WORK ITEM
Without leaving anything out, print every line of the data.

DATASET EXTRACT
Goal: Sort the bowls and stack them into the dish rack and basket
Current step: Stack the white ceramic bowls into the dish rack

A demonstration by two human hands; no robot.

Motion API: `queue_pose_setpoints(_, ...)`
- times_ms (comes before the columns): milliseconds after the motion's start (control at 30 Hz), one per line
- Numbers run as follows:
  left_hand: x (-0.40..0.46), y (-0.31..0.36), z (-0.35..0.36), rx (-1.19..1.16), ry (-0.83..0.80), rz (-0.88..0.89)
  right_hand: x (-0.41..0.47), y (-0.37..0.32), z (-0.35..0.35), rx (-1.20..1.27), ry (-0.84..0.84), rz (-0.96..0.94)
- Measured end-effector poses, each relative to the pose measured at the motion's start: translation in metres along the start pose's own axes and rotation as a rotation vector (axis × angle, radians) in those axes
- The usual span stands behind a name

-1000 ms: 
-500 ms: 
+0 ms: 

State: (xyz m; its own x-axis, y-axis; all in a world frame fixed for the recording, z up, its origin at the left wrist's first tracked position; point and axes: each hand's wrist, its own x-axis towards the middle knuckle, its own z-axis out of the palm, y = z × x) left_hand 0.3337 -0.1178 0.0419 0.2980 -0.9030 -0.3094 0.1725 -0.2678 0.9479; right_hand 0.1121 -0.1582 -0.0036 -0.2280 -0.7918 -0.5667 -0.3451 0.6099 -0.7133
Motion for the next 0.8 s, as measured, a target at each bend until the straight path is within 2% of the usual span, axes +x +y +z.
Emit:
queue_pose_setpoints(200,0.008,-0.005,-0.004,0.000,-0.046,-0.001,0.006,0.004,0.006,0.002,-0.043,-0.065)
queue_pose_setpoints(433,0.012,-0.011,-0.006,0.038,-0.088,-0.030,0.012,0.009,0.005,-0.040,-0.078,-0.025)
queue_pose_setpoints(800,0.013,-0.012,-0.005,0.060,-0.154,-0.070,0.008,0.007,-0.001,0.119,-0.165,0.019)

RESULT BELOW
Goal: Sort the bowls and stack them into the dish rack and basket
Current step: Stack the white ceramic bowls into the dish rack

A demonstration by two human hands; no robot.

Motion API: `queue_pose_setpoints(_, ...)`
- times_ms (comes before the columns): milliseconds after the motion's start (control at 30 Hz), one per line
- Numbers run as follows:
  left_hand: x (-0.40..0.46), y (-0.31..0.36), z (-0.35..0.36), rx (-1.19..1.16), ry (-0.83..0.80), rz (-0.88..0.89)
  right_hand: x (-0.41..0.47), y (-0.37..0.32), z (-0.35..0.35), rx (-1.20..1.27), ry (-0.84..0.84), rz (-0.96..0.94)
- Measured end-effector poses, each relative to the pose measured at the motion's start: translation in metres along the start pose's own axes and rotation as a rotation vector (axis × angle, radians) in those axes
- The usual span stands behind a name

-1000 ms: 
-500 ms: 
+0 ms: 

State: (xyz m; its own x-axis, y-axis; all in a world frame fixed for the recording, z up, its origin at the left wrist's first tracked position; point and axes: each hand's wrist, its own x-axis towards the middle knuckle, its own z-axis out of the palm, y = z × x) left_hand 0.3337 -0.1178 0.0419 0.2980 -0.9030 -0.3094 0.1725 -0.2678 0.9479; right_hand 0.1121 -0.1582 -0.0036 -0.2280 -0.7918 -0.5667 -0.3451 0.6099 -0.7133
Motion for the next 0.8 s, as measured, a target at each bend until the straight path is within 2% of the usual span, axes +x +y +z.
Emit:
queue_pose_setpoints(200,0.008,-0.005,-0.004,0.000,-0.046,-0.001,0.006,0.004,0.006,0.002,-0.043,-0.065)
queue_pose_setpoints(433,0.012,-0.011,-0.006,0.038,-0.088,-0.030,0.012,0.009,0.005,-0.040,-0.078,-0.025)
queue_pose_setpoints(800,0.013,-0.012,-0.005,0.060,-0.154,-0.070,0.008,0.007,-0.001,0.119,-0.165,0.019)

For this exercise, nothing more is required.